I don't mean to be an American chauvanist but I do not understand your posting .Thank you.

FCampos

11/21/2012

Is portugues, i'm not sure if google can translate into english but it has good points

FCampos

11/21/2012

My first impression was Bisphosphonate necrosis , (midle age female) I don't think that has to do with the type of graft but what was there prior to bone grafting.
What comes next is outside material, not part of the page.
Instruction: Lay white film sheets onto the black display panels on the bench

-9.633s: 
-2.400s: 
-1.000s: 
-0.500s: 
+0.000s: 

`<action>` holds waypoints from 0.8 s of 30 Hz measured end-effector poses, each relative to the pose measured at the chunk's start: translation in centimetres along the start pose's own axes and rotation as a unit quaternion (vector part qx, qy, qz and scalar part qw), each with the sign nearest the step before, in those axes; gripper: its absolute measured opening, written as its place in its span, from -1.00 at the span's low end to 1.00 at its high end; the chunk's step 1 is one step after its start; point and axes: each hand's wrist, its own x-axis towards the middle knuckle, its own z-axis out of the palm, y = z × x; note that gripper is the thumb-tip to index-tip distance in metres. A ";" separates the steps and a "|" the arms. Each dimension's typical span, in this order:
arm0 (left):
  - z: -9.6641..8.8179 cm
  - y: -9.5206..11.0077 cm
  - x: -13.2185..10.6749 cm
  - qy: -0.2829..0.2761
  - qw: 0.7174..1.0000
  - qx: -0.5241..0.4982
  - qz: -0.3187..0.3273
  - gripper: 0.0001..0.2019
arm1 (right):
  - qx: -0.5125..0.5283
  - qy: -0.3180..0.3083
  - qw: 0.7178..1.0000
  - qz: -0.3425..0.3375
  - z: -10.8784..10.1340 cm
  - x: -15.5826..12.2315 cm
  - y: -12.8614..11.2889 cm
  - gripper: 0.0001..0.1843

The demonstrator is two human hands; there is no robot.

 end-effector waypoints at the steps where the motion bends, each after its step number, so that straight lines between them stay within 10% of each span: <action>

Before you do anything make sure there is nothing on the medical history that migth complicate this case further.Take a PANX to evaluate the extension of the lesion, i believe is greater than is showing. DO NOT SIT ON IT. Don't be afraid to ask some of your local Oral Surgeon for help and guidance most of the ttime they are willing to lend a helping hand. Good Luck and do not get discourage just get ready.